“The only person who can pull me down is myself, and I’m not going to let myself pull me down anymore.”
~ C. JoyBell C.
The diverse range of people that live on this planet never ceases to amaze me.
We’re all one species, with a near identical biological makeup, yet the differences you see from person to person are nothing less than intergalactic.
But what interests me most is that this behavior can be seen by looking at one single mind. One day you could be on top of the world, loving every minute of life and 100% content with you are, when the next, you could be steeped in doubt and worry and crushing feelings of self-hatred.
Like many people, I’ve felt both. But unlike many, I’ve managed to break the cycle for good.
That’s not to say it was easy, but rather that there comes a point in your life when a certain amount of tiredness meets with a little knowledge and understanding, to cause a deep change inside of yourself, which, once it happens, is difficult to ever go back from.
These changes are there for everyone to experience, all it takes is a little time, love, and dedication. So pause the self-loathing for just a moment and soak in these 3 simple yet profound reasons to fully embrace self-loving.
1. You accept full responsibility for your place in the world
“When the impossibility of replacing a person is realized, it allows the responsibility which a man has for his existence and its continuance to appear in all its magnitude.” ~ Viktor Frankl
We are born into the world through no choice of our own, and thrown straight into survival mode without any chance to get to grips with who we are, and what we are doing here.
Nevertheless we push on, getting further and further involved in life and further and further away from the open matter of acceptance. We worry, feel insecure, suffer from self-doubt, and live in a state of denial from the truth.
We may not have a choice where we are born or what we are born with, but we do have the choice to accept and embrace what we are given in their entirety.
As Frankl said, once you realize the uniqueness of your situation and the impossibility of being replaced by another person, it becomes a duty for yourself and those around you to take full responsibility and care for who you are.
2. You release stacks of mental energy
“You are very powerful, provided you know how powerful you are.” ~ Yogi Bhajan
There’s no doubt it’s draining to be constantly battling with the same problems over and over inside your head.
But what we often fail to see is that in the process, this precious mental energy is being robbed from other more fulfilling thoughts and experiences.
This is only clear when you begin to refrain from investing energy in the negative. Suddenly you have more energy, your mood is lifted, and you have new reserves to spend on yourself and others.
It’s strange to think, but forcing yourself to make small changes in the way you view yourself is the best way to get the self-loving process underway.
It’s just like Einstein said: “We cannot solve our problems with the same thinking we used when we created them.” This goes to say that once you start to entertain new ways of thinking, your mindset shifts, and the once seemingly unsolvable becomes solvable, and the impossible becomes fully within your reach.
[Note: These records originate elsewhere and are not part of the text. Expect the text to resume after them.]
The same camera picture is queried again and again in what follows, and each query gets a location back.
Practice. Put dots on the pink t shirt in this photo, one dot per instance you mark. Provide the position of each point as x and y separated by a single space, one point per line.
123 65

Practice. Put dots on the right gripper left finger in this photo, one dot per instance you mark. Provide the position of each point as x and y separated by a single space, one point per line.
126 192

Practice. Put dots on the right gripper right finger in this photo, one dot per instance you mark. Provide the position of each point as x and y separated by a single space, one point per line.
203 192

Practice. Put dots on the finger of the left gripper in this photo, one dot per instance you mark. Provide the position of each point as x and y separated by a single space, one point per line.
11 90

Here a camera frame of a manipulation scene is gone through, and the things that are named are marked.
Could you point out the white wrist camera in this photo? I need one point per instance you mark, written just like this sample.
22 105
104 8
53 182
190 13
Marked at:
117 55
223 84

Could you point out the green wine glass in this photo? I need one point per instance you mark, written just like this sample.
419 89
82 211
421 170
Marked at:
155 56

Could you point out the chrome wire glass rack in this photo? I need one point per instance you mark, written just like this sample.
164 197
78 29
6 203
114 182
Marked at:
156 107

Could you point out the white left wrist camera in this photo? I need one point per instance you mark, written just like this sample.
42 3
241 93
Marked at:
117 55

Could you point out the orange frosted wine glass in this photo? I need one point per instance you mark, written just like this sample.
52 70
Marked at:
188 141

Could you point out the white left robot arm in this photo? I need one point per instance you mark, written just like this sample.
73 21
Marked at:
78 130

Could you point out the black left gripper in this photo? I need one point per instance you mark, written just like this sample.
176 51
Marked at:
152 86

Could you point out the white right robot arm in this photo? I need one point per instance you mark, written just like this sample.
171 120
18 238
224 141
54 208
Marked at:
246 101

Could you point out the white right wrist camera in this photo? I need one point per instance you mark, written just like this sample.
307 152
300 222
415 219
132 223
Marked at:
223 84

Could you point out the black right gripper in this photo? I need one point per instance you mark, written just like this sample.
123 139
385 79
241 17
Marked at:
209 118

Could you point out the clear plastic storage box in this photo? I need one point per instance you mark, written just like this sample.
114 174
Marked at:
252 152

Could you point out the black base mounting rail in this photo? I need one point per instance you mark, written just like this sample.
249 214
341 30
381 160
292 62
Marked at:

3. You start giving, receiving, and radiating more love
“The only thing we never get enough of is love; and the only thing we never give enough of is love.” — Henry Miller
It’s not uncommon to think you don’t deserve to feel good about yourself, and even feel guilty for doing so. Self-love is perceived as one and the same as selfishness, and thus it brings with it all the same side effects.
In reality they are polar opposites. Selfishness is a symptom of greed, and self-love is a symptom of generosity.
Friends, co-workers, families, societies; we are social animals who cannot survive alone, thus we rely on external groups to shape how we think, feel, and behave. Acting in these groups can confuse our idea of self-love with selfishness.
It could be that having time to yourself makes you feel selfish as you’ll be away from your family, or that taking the promotion won’t be fair for your colleagues, or even that you are not worthy of laughing and enjoying yourself as you haven’t achieved the same as others.
Whatever it is, loving yourself doesn’t mean you simply ignore these facts. Now that would be greedy. We invest in ourselves to make ourselves better people, better friends, better husbands or wives. So if you are struggling to do it for yourself, at least do it for them.
So much love is denied from the world when we trap it inside ourselves.
If we just dedicate a little bit of time to self-loving, it can be freed, injecting greater passion and meaning into your life and even helping to ignite the spark that flickers inside of others.